▸ **Task brief**
Nothing in the data may be altered; copy it all exactly.

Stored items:
========================================

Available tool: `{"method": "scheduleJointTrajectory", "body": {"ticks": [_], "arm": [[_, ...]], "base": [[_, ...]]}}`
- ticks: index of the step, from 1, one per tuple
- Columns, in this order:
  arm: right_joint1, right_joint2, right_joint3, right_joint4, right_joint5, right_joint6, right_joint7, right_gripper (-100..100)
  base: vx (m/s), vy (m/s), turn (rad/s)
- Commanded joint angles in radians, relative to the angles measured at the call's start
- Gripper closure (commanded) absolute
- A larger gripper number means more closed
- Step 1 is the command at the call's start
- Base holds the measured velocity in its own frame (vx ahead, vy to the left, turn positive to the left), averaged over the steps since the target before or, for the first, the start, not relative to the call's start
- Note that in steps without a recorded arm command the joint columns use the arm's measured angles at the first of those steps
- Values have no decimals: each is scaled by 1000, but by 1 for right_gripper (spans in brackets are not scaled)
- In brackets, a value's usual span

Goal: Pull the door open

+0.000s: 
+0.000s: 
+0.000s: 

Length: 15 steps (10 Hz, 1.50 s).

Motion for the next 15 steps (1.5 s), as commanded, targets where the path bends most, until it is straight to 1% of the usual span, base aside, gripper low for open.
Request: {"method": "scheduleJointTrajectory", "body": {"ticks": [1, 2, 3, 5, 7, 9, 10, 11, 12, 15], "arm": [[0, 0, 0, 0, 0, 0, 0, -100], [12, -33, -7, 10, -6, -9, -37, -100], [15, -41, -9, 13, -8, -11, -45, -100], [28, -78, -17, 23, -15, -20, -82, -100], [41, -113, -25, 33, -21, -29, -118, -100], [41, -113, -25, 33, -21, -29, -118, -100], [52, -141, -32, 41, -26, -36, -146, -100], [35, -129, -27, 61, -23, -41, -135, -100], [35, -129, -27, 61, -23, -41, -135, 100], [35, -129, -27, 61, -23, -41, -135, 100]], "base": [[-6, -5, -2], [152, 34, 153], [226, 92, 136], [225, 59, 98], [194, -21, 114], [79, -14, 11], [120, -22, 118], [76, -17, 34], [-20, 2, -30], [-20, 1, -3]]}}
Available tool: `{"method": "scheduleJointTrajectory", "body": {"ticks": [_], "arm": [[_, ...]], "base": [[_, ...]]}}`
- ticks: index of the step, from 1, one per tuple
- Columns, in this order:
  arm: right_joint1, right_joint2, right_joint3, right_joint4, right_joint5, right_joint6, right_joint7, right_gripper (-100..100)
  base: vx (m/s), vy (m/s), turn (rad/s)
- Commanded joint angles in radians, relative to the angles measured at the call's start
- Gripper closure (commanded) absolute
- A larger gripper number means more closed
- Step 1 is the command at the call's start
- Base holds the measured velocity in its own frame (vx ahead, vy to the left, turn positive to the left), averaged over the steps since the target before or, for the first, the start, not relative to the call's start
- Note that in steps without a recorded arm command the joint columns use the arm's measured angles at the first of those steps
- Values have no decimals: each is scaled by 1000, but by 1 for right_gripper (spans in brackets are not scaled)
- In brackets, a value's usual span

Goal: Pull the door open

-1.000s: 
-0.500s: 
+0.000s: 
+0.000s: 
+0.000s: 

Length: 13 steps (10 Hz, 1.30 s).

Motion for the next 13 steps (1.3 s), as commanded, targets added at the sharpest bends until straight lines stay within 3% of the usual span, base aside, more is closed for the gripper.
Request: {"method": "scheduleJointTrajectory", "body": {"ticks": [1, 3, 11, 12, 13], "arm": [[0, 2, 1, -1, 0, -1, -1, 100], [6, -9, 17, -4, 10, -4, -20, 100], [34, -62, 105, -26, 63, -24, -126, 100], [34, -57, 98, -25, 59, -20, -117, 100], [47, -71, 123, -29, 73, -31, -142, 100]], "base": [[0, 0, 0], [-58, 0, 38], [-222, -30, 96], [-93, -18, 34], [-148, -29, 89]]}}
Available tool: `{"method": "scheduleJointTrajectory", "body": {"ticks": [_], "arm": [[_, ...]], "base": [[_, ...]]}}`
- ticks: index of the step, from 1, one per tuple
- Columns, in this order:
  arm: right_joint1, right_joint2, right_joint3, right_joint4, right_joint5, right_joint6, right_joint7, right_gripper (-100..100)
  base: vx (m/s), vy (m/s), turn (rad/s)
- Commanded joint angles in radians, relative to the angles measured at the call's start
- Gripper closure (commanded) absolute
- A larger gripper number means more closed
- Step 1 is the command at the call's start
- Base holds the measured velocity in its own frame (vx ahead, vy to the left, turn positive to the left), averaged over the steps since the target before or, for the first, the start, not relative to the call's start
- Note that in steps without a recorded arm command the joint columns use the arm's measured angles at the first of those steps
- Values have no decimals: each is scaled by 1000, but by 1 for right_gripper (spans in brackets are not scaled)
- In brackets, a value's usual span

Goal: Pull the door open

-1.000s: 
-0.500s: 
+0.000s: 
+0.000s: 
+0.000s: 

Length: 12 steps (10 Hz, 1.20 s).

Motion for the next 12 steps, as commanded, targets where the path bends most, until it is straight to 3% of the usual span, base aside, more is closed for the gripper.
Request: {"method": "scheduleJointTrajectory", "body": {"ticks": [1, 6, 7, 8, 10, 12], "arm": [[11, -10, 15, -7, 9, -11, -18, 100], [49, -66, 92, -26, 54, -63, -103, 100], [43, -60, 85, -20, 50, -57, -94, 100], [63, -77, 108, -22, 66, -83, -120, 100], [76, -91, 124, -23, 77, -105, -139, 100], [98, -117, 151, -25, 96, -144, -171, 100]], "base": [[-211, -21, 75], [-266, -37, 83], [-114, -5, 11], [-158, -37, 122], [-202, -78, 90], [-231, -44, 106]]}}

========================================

▸ **Answer area**
Available tool: `{"method": "scheduleJointTrajectory", "body": {"ticks": [_], "arm": [[_, ...]], "base": [[_, ...]]}}`
- ticks: index of the step, from 1, one per tuple
- Columns, in this order:
  arm: right_joint1, right_joint2, right_joint3, right_joint4, right_joint5, right_joint6, right_joint7, right_gripper (-100..100)
  base: vx (m/s), vy (m/s), turn (rad/s)
- Commanded joint angles in radians, relative to the angles measured at the call's start
- Gripper closure (commanded) absolute
- A larger gripper number means more closed
- Step 1 is the command at the call's start
- Base holds the measured velocity in its own frame (vx ahead, vy to the left, turn positive to the left), averaged over the steps since the target before or, for the first, the start, not relative to the call's start
- Note that in steps without a recorded arm command the joint columns use the arm's measured angles at the first of those steps
- Values have no decimals: each is scaled by 1000, but by 1 for right_gripper (spans in brackets are not scaled)
- In brackets, a value's usual span

Goal: Pull the door open

+0.000s: 
+0.000s: 
+0.000s: 

Length: 15 steps (10 Hz, 1.50 s).

Motion for the next 15 steps (1.5 s), as commanded, targets where the path bends most, until it is straight to 1% of the usual span, base aside, gripper low for open.
Request: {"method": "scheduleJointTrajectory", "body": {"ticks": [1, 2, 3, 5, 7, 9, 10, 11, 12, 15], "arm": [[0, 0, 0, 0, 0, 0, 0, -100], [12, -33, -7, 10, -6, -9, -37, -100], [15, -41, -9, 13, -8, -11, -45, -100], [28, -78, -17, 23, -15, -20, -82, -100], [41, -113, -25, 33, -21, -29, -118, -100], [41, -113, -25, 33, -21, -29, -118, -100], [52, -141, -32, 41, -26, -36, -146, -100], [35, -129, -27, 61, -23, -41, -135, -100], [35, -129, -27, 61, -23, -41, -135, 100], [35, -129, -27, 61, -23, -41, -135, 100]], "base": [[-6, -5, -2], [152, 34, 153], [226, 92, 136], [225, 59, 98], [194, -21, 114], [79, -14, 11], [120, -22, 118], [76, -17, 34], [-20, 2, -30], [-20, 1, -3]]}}
Available tool: `{"method": "scheduleJointTrajectory", "body": {"ticks": [_], "arm": [[_, ...]], "base": [[_, ...]]}}`
- ticks: index of the step, from 1, one per tuple
- Columns, in this order:
  arm: right_joint1, right_joint2, right_joint3, right_joint4, right_joint5, right_joint6, right_joint7, right_gripper (-100..100)
  base: vx (m/s), vy (m/s), turn (rad/s)
- Commanded joint angles in radians, relative to the angles measured at the call's start
- Gripper closure (commanded) absolute
- A larger gripper number means more closed
- Step 1 is the command at the call's start
- Base holds the measured velocity in its own frame (vx ahead, vy to the left, turn positive to the left), averaged over the steps since the target before or, for the first, the start, not relative to the call's start
- Note that in steps without a recorded arm command the joint columns use the arm's measured angles at the first of those steps
- Values have no decimals: each is scaled by 1000, but by 1 for right_gripper (spans in brackets are not scaled)
- In brackets, a value's usual span

Goal: Pull the door open

-1.000s: 
-0.500s: 
+0.000s: 
+0.000s: 
+0.000s: 

Length: 13 steps (10 Hz, 1.30 s).

Motion for the next 13 steps (1.3 s), as commanded, targets added at the sharpest bends until straight lines stay within 3% of the usual span, base aside, more is closed for the gripper.
Request: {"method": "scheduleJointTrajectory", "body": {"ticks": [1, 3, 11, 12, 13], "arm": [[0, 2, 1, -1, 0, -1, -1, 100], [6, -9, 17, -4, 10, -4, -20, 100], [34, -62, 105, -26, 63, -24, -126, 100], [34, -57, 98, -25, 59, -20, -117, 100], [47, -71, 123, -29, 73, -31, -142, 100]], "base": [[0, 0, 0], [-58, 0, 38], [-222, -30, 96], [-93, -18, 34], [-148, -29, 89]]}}
Available tool: `{"method": "scheduleJointTrajectory", "body": {"ticks": [_], "arm": [[_, ...]], "base": [[_, ...]]}}`
- ticks: index of the step, from 1, one per tuple
- Columns, in this order:
  arm: right_joint1, right_joint2, right_joint3, right_joint4, right_joint5, right_joint6, right_joint7, right_gripper (-100..100)
  base: vx (m/s), vy (m/s), turn (rad/s)
- Commanded joint angles in radians, relative to the angles measured at the call's start
- Gripper closure (commanded) absolute
- A larger gripper number means more closed
- Step 1 is the command at the call's start
- Base holds the measured velocity in its own frame (vx ahead, vy to the left, turn positive to the left), averaged over the steps since the target before or, for the first, the start, not relative to the call's start
- Note that in steps without a recorded arm command the joint columns use the arm's measured angles at the first of those steps
- Values have no decimals: each is scaled by 1000, but by 1 for right_gripper (spans in brackets are not scaled)
- In brackets, a value's usual span

Goal: Pull the door open

-1.000s: 
-0.500s: 
+0.000s: 
+0.000s: 
+0.000s: 

Length: 12 steps (10 Hz, 1.20 s).

Motion for the next 12 steps, as commanded, targets where the path bends most, until it is straight to 3% of the usual span, base aside, more is closed for the gripper.
Request: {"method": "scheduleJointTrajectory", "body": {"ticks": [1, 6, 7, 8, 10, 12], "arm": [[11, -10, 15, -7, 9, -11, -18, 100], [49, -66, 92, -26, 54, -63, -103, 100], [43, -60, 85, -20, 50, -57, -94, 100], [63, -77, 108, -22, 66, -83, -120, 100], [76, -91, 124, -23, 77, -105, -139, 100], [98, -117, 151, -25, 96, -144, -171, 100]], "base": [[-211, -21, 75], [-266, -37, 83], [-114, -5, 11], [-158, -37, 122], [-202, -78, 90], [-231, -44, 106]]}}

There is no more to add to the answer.